Anonymous (Whiny) 3L v. Court of Petty Appeals, and justices thereof, in their official capacity, but especially Chief Justice Goldman and Justice VanderMeulen

18 UVa. 642 (2017)

VANDERMEULEN, J., for the Court, in an opinion joined by GOLDMAN, C.J. and ZABLOCKI, J.

This case comes before this Court as part of our original jurisdiction1 from an anonymous, whiny 3L,2 seeking (1) damages against the Court of two opinions for our so-called failure to publish regular decisions or (2) an injunction requiring the Court to publish a best-of compilation of the Court’s best opinions.3 This Court won’t be intimidated by threats of damages4 but is intrigued by plaintiff’s request for equitable relief.

After a rambling, kidnapper-style introduction to her/his complaint, plaintiff gets to the heart of the matter: The Court, by failing to produce opinions in the two issues preceding plaintiff’s complaint has engaged in tortious behavior toward the plaintiff and breached an implied contract between the Court and the students of the Law School. Plaintiff is, to no one’s surprise, wrong on both fronts.

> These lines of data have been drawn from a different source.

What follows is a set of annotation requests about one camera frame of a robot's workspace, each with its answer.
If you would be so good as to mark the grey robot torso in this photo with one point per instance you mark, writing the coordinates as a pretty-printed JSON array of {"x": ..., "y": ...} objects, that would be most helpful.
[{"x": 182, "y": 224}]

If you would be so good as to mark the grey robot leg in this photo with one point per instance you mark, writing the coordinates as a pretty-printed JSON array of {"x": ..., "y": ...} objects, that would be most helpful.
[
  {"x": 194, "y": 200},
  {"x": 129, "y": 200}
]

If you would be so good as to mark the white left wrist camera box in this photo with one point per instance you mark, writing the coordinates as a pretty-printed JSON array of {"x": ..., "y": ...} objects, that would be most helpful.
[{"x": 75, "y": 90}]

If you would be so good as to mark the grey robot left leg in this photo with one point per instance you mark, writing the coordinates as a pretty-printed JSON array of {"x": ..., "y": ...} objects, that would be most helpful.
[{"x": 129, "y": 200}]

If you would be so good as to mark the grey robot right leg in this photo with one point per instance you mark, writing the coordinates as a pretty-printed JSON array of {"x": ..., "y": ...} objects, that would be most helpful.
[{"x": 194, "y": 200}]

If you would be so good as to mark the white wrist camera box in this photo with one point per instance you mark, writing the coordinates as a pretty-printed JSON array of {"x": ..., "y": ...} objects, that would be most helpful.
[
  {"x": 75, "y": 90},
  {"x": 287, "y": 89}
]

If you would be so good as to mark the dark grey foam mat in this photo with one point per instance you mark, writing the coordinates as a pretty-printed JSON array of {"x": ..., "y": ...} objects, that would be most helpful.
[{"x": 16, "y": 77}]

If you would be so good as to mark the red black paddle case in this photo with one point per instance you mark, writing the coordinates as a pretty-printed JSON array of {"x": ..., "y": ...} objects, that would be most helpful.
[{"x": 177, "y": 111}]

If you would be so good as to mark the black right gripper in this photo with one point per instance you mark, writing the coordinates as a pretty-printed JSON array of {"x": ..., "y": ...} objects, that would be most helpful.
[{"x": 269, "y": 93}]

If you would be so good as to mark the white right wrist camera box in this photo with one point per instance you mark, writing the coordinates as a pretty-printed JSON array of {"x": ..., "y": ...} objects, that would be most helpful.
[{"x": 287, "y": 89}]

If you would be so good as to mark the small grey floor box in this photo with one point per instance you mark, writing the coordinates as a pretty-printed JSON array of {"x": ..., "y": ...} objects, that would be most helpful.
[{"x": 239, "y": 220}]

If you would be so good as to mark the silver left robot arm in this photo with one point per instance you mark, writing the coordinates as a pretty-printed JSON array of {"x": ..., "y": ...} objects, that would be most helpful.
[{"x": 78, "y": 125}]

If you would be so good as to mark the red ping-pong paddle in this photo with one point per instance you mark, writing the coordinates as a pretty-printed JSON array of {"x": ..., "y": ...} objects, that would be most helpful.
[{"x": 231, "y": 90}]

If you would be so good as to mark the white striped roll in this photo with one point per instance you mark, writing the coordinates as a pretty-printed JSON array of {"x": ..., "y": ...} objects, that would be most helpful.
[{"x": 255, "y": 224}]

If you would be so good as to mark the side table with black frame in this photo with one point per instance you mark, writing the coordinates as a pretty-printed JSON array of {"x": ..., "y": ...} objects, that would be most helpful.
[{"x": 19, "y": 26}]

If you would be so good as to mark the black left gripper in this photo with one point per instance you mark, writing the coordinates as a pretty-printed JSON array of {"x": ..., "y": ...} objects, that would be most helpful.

First, the Court will dispense with plaintiff’s spurious tort claim. As everyone knows, torts aren’t real.5 And if they were, plaintiff would find it impossible to show that all the elements of a tort have been met. Plaintiff claims he/she has been a victim of Intentional Affliction of Opinions Unread. Ha! Everyone knows that such a tort requires actual malice of the sort described in New York Times v. Sullivan, 367 U.S. 254 (1964)! To allege that this Court was malicious6—rather than merely lazy—in its refusal to pump out opinions is degrading and probably defamatory.7 Plaintiff’s complaint also lacks a showing of proximate cause. By now, even 1Ls will know that to give rise to a cause of action in tort, an injury must be part of the “harm within the risk” of an action. See That One Case with the Tree and the Truck and the Speeding Guy.8 When the Court declined to publish opinions in its editions of 20 September and 27 September, it did so knowing that it risked having too short a paper. That means the editors have to endure long nights suffering through Justice Jani’s abhorrent music taste. That is the harm within the risk of publishing too few opinions: covers of Disney songs sprinkled with an intolerable mix of Zac Brown and French Montana. The Court could not care less about the delicate feelings of Anonymous 3Ls, even loyal readers like this one.

Next, the contract claim. The Court’s memory of contract law is admittedly fuzzy,9 but it seems clear that the supposed implied contract is void for lack of consideration. The Court’s habit of publishing semi-regular opinions is a gift to the Law School and its denizens, like the benevolent brother-in-law’s promise of a forest shack to his dead brother’s wife in Kirksey v. Kirksey, 8 Ala. 131 (1845).10 Promises to make gifts, of course, are not enforceable as contracts. Despite plaintiff’s valiant efforts to portray her/himself as a victim of contractual malfeasance, no such claim will lie in this Court.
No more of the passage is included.